Mehrabi Saeed, Schmidt C Max, Waters Joshua A, Beesley Chris, Krishnan Anand, Kesterson Joe, Dexter Paul, Al-Haddad Mohammed A, Tierney William M, Palakal Mathew
School of Informatics, Indiana University, Indianapolis, IN, USA.
Stud Health Technol Inform. 2013;192:822-6.
Pancreatic cancer is one of the deadliest cancers, mostly diagnosed at late stages. Patients with pancreatic cysts are at higher risk of developing cancer and their surveillance can help to diagnose the disease in earlier stages. In this retrospective study we collected a corpus of 1064 records from 44 patients at Indiana University Hospital from 1990 to 2012. A Natural Language Processing (NLP) system was developed and used to identify patients with pancreatic cysts. NegEx algorithm was used initially to identify the negation status of concepts that resulted in precision and recall of 98.9% and 89% respectively. Stanford Dependency parser (SDP) was then used to improve the NegEx performance resulting in precision of 98.9% and recall of 95.7%. Features related to pancreatic cysts were also extracted from patient medical records using regex and NegEx algorithm with 98.5% precision and 97.43% recall. SDP improved the NegEx algorithm by increasing the recall to 98.12%.

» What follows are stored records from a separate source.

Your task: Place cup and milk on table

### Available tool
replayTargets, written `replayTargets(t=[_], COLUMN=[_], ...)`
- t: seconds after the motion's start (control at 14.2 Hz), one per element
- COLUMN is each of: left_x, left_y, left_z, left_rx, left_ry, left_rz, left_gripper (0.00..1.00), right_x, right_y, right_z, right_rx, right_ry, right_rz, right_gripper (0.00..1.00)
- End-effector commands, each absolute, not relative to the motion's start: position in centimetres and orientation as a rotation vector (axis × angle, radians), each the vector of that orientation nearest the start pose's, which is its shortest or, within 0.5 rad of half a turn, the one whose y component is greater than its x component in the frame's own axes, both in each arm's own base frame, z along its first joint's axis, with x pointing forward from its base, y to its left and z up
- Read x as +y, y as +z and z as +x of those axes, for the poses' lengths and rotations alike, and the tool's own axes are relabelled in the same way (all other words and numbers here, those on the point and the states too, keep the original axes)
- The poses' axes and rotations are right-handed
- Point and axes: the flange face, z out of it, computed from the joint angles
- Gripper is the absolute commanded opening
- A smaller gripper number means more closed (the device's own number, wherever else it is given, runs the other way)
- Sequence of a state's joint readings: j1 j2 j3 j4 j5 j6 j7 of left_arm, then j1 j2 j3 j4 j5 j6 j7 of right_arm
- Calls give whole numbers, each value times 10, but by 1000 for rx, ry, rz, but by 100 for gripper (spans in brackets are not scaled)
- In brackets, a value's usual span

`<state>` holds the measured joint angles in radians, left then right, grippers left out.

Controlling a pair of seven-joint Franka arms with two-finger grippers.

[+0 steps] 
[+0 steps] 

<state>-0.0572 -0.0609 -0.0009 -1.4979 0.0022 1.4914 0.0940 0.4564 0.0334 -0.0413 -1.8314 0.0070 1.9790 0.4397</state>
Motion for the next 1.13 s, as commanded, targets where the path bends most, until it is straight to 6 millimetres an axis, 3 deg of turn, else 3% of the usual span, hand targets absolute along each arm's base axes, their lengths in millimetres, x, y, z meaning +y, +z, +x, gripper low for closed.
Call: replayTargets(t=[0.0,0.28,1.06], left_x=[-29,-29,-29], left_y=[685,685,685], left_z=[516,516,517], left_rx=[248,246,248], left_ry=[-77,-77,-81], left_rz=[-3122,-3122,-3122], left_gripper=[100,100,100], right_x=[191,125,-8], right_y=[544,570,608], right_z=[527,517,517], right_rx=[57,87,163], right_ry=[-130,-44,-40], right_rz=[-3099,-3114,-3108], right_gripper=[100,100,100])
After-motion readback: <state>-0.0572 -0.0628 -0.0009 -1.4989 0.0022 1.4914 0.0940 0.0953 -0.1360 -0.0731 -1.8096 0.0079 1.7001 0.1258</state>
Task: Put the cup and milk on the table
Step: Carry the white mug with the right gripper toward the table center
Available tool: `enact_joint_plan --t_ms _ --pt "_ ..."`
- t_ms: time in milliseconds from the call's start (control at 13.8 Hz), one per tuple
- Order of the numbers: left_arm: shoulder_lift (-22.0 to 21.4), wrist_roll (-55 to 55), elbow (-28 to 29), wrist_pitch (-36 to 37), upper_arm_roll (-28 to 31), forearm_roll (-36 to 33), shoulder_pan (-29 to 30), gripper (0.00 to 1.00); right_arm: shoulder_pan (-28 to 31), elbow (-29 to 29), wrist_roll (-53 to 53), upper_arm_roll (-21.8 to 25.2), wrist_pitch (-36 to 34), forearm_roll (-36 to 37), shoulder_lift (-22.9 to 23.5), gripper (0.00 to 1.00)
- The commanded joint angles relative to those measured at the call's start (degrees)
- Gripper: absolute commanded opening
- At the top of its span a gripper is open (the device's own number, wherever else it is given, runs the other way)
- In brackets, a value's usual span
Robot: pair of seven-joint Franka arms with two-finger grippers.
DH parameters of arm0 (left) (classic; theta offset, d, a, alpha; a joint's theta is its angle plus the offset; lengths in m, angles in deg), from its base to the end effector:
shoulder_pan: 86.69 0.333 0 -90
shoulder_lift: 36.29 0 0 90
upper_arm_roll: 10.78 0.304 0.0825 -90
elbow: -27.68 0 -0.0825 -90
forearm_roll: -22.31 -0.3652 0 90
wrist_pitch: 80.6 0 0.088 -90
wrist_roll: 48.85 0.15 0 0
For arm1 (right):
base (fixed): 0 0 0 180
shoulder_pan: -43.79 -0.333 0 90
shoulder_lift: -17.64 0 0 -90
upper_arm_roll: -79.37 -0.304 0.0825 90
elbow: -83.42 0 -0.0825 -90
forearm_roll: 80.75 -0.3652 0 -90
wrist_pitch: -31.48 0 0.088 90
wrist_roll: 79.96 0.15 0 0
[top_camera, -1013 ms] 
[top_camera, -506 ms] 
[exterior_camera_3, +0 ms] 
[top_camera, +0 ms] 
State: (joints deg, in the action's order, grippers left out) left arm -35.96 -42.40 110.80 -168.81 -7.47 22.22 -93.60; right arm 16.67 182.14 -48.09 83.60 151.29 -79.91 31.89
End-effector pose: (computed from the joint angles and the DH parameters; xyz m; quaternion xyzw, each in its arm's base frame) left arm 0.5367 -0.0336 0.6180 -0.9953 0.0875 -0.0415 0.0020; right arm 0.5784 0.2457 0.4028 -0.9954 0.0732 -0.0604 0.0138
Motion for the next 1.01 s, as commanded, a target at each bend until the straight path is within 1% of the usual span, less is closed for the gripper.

胰腺癌是最致命的癌症之一,大多在晚期被诊断出来。患有胰腺囊肿的患者患癌风险更高,对他们进行监测有助于在疾病早期进行诊断。在这项回顾性研究中,我们收集了1990年至2012年期间印第安纳大学医院44名患者的1064份记录。开发了一个自然语言处理(NLP)系统并用于识别患有胰腺囊肿的患者。最初使用NegEx算法来识别概念的否定状态,其精确率和召回率分别为98.9%和89%。随后使用斯坦福依存句法分析器(SDP)来提高NegEx的性能,精确率达到98.9%,召回率达到95.7%。还使用正则表达式和NegEx算法从患者病历中提取与胰腺囊肿相关的特征,精确率为98.5%,召回率为97.43%。SDP通过将召回率提高到98.12%改进了NegEx算法。